It was decided in West Virginia Hotel Corporation v. W. C. Foster Co., 101 Fla. 1147, 132 So. 842, that "it will be presumed, in the absence of express allegations to the contrary, that the tax assessor complied with the law, and hence did not assess other property at a valuation in excess of its cash value. Therefore, when, as expressly alleged [as here], the assessor arbitrarily assessed the property of complainant in an amount flagrantly in excess of its cash value, the effect is to allege that he committed an unlawful act, and one that apparently worked a discrimination against complainant to the extent of such alleged excess." Applying that rule to the instant case it may well be said that proof of the allegations of the bill of complaint will demonstrate that the assessment of the plaintiff's property at three hundred per cent of its full cash value was considerably more than an error and that the presumption in favor of the taxing official would, in the event the allegation is substantiated, be overcome.

We have said that the Act, Chapter 20722, supra, so far as it pertains to fixation of values by the assessor offers no innovation.
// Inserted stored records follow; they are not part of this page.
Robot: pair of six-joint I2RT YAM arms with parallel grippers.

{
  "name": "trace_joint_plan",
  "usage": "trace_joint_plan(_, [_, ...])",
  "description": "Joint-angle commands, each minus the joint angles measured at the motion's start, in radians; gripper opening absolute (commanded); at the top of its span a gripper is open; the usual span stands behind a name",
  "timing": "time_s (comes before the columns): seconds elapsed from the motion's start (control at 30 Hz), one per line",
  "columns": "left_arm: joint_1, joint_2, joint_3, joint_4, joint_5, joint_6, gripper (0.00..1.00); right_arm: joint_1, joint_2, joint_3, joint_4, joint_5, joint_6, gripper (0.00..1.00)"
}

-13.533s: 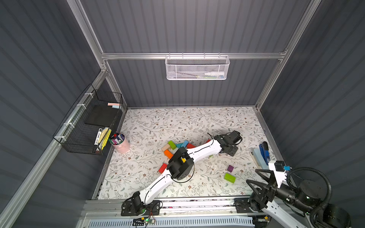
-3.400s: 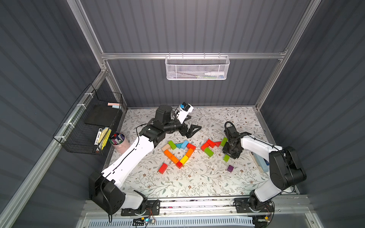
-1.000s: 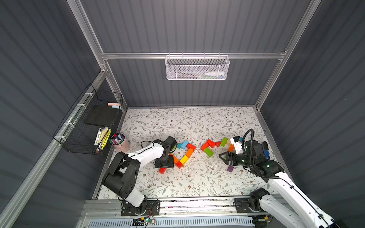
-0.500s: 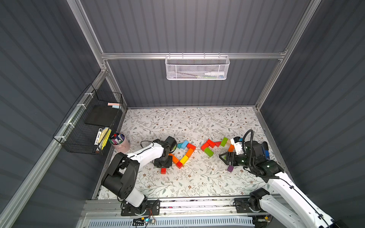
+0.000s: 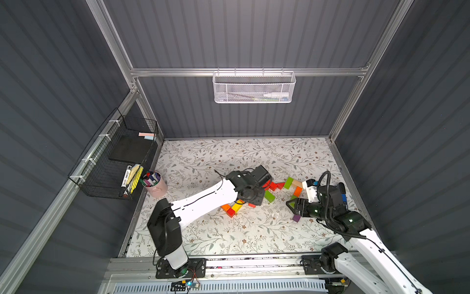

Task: Assemble a heart with building blocks
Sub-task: Place the building block at the center of the board.

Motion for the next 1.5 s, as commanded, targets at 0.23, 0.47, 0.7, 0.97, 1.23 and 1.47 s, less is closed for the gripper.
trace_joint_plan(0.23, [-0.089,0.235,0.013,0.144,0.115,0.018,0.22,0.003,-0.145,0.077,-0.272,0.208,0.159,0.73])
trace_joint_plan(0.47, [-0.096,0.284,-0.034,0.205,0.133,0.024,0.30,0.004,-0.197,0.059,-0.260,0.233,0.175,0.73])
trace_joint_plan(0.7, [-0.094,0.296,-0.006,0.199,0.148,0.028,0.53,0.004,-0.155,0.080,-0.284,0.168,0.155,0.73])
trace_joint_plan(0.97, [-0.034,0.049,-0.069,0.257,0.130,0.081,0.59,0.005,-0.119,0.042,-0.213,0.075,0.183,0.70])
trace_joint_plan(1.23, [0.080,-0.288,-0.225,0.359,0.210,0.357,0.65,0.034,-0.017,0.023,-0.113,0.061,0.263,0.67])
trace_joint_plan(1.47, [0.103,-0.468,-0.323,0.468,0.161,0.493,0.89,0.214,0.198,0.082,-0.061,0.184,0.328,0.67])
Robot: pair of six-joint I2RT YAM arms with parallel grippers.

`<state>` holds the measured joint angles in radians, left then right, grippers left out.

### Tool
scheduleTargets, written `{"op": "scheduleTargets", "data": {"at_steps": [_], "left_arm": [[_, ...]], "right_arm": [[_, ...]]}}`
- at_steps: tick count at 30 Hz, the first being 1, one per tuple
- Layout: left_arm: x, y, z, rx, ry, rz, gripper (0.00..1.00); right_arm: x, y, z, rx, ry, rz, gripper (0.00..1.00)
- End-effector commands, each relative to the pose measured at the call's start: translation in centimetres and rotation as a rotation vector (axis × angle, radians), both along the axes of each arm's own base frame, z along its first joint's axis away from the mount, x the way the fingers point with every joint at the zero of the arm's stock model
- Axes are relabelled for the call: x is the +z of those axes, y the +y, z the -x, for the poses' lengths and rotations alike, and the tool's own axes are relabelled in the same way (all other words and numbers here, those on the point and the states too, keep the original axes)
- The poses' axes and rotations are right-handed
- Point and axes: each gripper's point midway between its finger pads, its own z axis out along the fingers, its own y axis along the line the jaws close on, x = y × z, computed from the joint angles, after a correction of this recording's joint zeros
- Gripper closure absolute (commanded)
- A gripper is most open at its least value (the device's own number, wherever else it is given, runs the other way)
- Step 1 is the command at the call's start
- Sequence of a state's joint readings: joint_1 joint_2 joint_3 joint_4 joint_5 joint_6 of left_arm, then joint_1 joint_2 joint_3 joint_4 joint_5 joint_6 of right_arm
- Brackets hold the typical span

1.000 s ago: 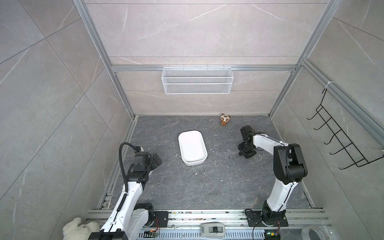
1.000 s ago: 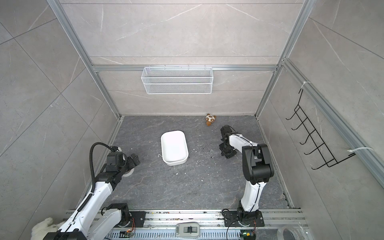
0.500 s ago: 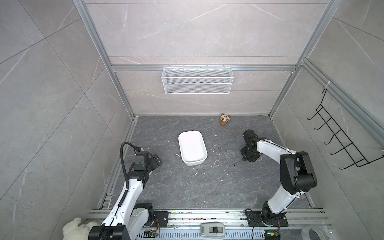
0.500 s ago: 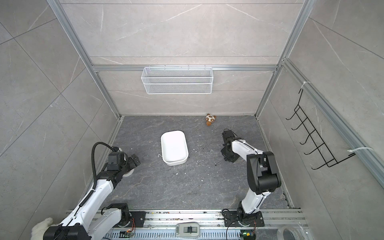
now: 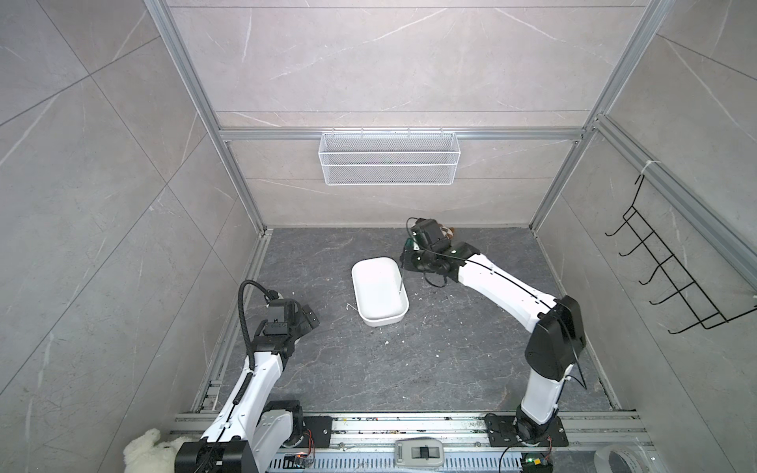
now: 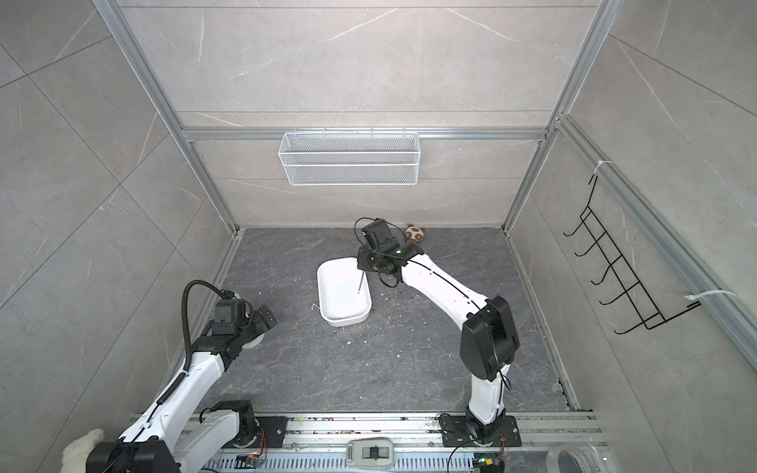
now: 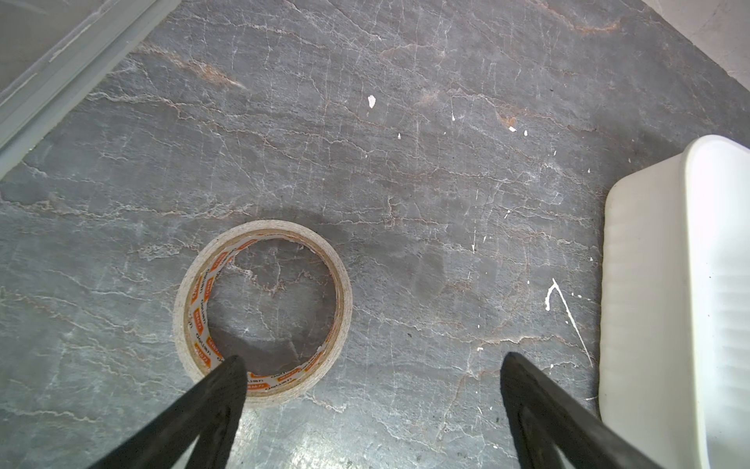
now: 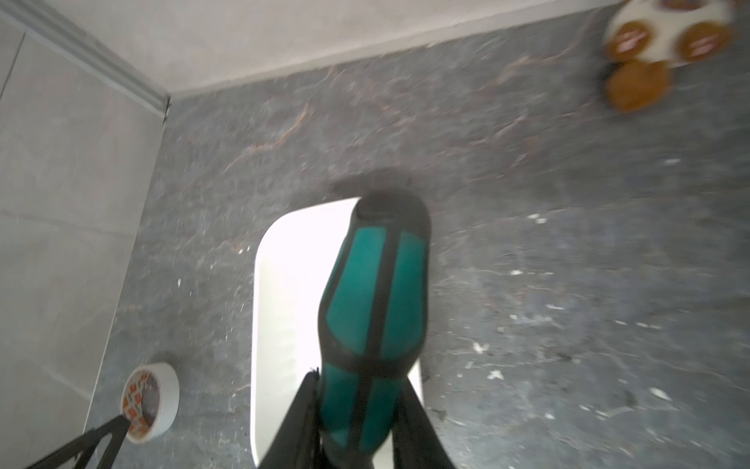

It is patent, however, from a study of its comprehensiveness that by it the Legislature intended to standardize the tax procedure and make it of a uniform application throughout the State of Florida. We cannot be but impressed by this effort and the command to the assessors to use "full cash value" as a yardstick should be obeyed.

We have pointed out some circumstances in which, we think, universal overassessment, though equal, would necessarily work a discrimination, namely, those in which were present fixed amounts of exemption. We have demonstrated, too, how a uniform, excessive, valuation would thwart a statutory or constitutional limitation of millage to be levied for particular purposes.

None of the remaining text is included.